What I See When I Look at My Daughter With Rett Syndrome
When I look in to my daughter’s eyes, I see her. I mean, I really see her.
Her soul is dancing. She’s leaping around listening to her favourite Vamps song.
She spins as she giggles, her long hair swooshing as she turns.
Her eyes light up the room as she floats from person to person, getting them to join in with her.
She’s cheeky, she tells jokes, she has the most incredible sense of humor. She loves slapstick moments.
She’s girly with a boisterous side. She wears nail varnish but climbs trees. She plays with Barbie but loves football.
She’s caring, she gives the most, loving cuddles. She plants kisses on sad cheeks and turns them to happy ones.
She has an answer for everything but has such a cheeky way of doing it that even the strictest of people snigger.
She helps me cook the dinner and make the cakes, licking the bowl with that cheeky face grinning up at me.
She runs into our room in the morning and jumps straight on Mummy and Daddy, giggling and so full of life.
When I look at my little girl, I hear her. I mean, I really hear her.

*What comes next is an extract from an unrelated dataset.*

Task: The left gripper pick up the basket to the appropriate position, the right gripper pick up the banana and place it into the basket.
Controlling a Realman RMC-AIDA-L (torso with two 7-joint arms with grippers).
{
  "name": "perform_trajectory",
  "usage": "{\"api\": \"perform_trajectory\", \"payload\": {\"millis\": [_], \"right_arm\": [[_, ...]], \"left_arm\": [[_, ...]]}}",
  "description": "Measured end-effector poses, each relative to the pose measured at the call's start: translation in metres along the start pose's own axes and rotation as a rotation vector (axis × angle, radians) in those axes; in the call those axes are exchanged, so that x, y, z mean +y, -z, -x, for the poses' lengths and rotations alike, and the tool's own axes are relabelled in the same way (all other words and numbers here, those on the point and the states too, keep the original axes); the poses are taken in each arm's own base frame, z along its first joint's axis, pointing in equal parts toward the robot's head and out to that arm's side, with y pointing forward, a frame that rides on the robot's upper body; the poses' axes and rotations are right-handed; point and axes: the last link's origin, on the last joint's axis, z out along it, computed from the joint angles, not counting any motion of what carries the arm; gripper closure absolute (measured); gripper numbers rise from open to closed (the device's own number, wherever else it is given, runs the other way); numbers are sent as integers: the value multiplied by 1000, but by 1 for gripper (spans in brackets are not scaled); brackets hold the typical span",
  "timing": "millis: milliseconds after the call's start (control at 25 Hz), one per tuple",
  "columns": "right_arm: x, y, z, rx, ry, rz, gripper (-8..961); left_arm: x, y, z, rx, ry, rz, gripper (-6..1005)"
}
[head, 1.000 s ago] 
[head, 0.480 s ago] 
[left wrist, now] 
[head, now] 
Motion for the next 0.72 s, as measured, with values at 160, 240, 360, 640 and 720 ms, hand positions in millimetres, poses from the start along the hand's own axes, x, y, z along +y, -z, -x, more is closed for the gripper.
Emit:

Her voice is soft and gentle as she says, “Come on, Mummy,” with that gorgeous smile in her face. “Dance with me, Mummy.”
We are dancing. We are spinning. We are laughing.
We are running into the garden as she leaps on to the trampoline “Look at me, Mummy”
She does well at school and tells me all about it. “Look what I did, Mummy, look what I made, Daddy!”
We hear you baby, we hear you.
This is her. This is Lily. Except her body does not always obey her brain, and one day, her body may fail her.
I constantly share, fundraise and ask for help because I have to. She’s my little girl. I think everyone I know would do the same if they had been told a cure was their only hope.
I constantly pray for her to hang on in there and stay strong. We need her. She’s a part of us.